Re: Writing huge Sets() to disk

Martin MOKREJÅ Mon, 10 Jan 2005 15:05:06 -0800

Dear Scott,
 thatnk you for you excellent email. I also thought about
using some zip() function to compress the strings first before
using them as keys in a dict.

But I don't think I can use one-way hashes, as I need to reconstruct
the string later. I have to study hard to get an idea
what the proposed code really does.

Scott David Daniels wrote:

Tim Peters wrote:

[Martin MOKREJÅ]
just imagine, you want to compare how many words are in English, German, Czech, Polish disctionary.
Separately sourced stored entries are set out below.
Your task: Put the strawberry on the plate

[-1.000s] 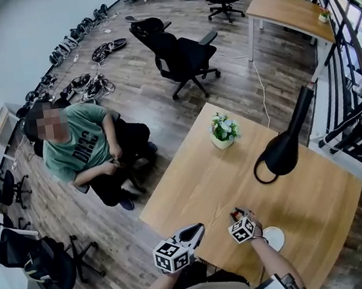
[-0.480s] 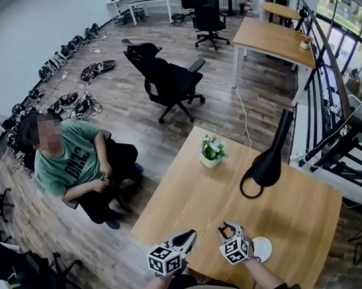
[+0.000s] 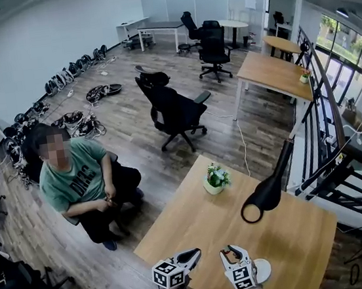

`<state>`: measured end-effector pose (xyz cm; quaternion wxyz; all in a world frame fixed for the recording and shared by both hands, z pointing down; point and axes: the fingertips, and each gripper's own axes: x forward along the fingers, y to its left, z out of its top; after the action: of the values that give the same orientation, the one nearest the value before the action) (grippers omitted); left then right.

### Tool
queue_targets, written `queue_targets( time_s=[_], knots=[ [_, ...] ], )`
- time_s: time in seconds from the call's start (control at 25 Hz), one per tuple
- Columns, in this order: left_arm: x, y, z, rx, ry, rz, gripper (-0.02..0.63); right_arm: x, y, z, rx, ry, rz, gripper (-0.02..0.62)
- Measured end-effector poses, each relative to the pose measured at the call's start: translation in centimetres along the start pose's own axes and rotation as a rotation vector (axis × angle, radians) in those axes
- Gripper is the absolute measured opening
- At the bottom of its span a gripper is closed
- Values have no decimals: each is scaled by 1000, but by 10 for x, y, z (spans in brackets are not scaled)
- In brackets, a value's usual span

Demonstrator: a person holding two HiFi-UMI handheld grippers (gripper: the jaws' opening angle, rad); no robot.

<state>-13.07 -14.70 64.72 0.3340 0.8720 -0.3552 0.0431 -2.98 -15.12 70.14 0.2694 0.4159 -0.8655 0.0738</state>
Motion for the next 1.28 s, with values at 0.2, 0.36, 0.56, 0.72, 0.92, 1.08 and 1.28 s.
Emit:
queue_targets(
  time_s=[0.2, 0.36, 0.56, 0.72, 0.92, 1.08, 1.28],
  knots=[
    [-4, -9, 6, 36, -3, -36, 6, -29, 1, 23, 41, -63, -25, 140],
    [0, -16, 9, 57, 12, -75, 6, -51, -6, 40, 80, -107, -73, 140],
    [8, -31, 9, 91, 47, -126, 6, -77, -15, 41, 123, -135, -132, 140],
    [16, -40, 7, 110, 76, -155, 6, -95, -27, 38, 165, -140, -173, 140],
    [27, -48, 7, 119, 86, -161, 6, -111, -40, 31, 194, -154, -213, 140],
    [36, -54, 4, 98, 85, -161, 6, -120, -49, 24, 204, -151, -230, 140],
    [43, -68, -2, 104, 98, -176, 6, -136, -59, 15, 219, -158, -259, 140]
  ],
)
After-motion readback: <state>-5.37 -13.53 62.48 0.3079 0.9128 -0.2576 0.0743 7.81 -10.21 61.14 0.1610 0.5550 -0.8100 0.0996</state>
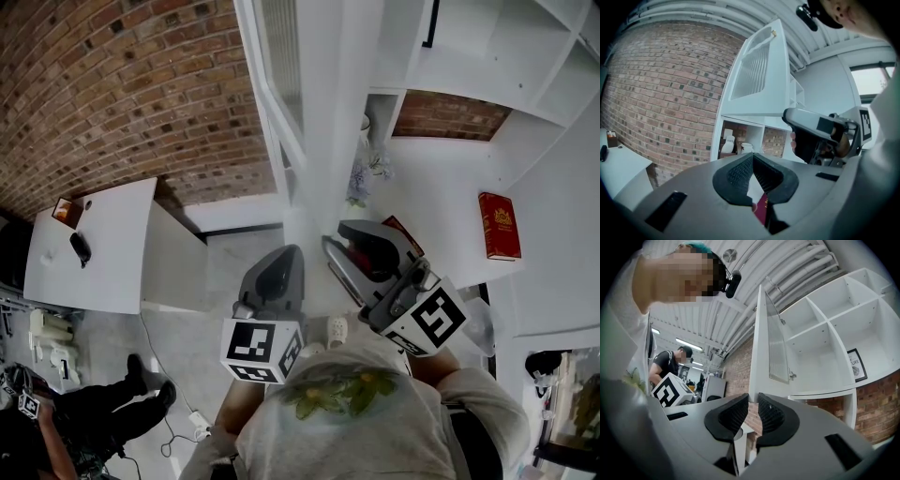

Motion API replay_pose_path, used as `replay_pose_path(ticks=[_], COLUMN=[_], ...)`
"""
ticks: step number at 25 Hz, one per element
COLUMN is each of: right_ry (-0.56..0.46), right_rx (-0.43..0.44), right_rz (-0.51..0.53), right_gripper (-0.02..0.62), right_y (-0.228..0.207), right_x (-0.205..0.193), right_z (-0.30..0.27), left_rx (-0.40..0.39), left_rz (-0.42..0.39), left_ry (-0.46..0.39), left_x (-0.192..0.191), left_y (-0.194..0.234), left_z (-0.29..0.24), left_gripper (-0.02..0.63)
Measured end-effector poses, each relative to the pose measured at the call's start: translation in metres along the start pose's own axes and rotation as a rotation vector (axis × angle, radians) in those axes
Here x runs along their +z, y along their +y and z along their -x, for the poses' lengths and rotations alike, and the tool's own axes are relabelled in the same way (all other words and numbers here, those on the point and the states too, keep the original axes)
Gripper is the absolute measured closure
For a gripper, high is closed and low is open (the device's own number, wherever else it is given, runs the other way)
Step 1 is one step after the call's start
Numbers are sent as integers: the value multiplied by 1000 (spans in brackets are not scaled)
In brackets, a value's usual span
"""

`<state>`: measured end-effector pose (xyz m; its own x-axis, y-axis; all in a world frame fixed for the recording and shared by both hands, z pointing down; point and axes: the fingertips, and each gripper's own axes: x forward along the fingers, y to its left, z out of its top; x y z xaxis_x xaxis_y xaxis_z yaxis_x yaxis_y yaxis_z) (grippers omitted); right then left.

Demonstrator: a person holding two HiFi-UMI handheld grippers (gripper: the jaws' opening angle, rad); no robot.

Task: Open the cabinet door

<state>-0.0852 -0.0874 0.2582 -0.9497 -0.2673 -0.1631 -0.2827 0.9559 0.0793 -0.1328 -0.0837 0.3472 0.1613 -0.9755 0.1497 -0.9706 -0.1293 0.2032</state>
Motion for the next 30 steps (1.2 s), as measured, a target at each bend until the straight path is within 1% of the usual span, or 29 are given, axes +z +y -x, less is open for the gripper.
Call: replay_pose_path(ticks=[19, 30], right_ry=[-11, -8], right_rx=[65, 85], right_rz=[-32, -43], right_gripper=[526, 526], right_y=[20, 30], right_x=[-1, -2], right_z=[-16, -26], left_rx=[53, 80], left_rz=[10, 13], left_ry=[-3, -9], left_x=[-1, 0], left_y=[13, 23], left_z=[17, 26], left_gripper=[598, 598])
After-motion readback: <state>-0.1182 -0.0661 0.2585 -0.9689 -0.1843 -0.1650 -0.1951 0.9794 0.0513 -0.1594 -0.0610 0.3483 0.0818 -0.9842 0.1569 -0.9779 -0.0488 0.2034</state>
You collect words from every language and record them in dict or Set, as you wish.
Call the set of all English words E; G, C, and P similarly.
Once you have those Set's or dict's for those 4 languages, you ask
for common words
This Python expression then gives the set of words common to all 4:
    E & G & C & P
and for those unique to Polish.
P - E - G - C

One attack is to define a hash to get sizes smaller.  Suppose you find
your word sets are 10**8 large, and you find you need to deal with sets
of size 10**6.  Then if you define a hash that produces an integer below
100, you'll find:
    E & G & C & P == Union(E_k & G_k & C_k & P_k) for k in range(100)
    P -  E - G  - C == Union(P_k - E_k - G_k - C_k) for k in range(100)
where X_k = [v for v in X if somehash(v) == k]


I don't understand here what would be the result from the hashing function. 
:(
Can you clarify this please in more detail? P is the largest dictionary
in this example, or was it shifted by one to the right?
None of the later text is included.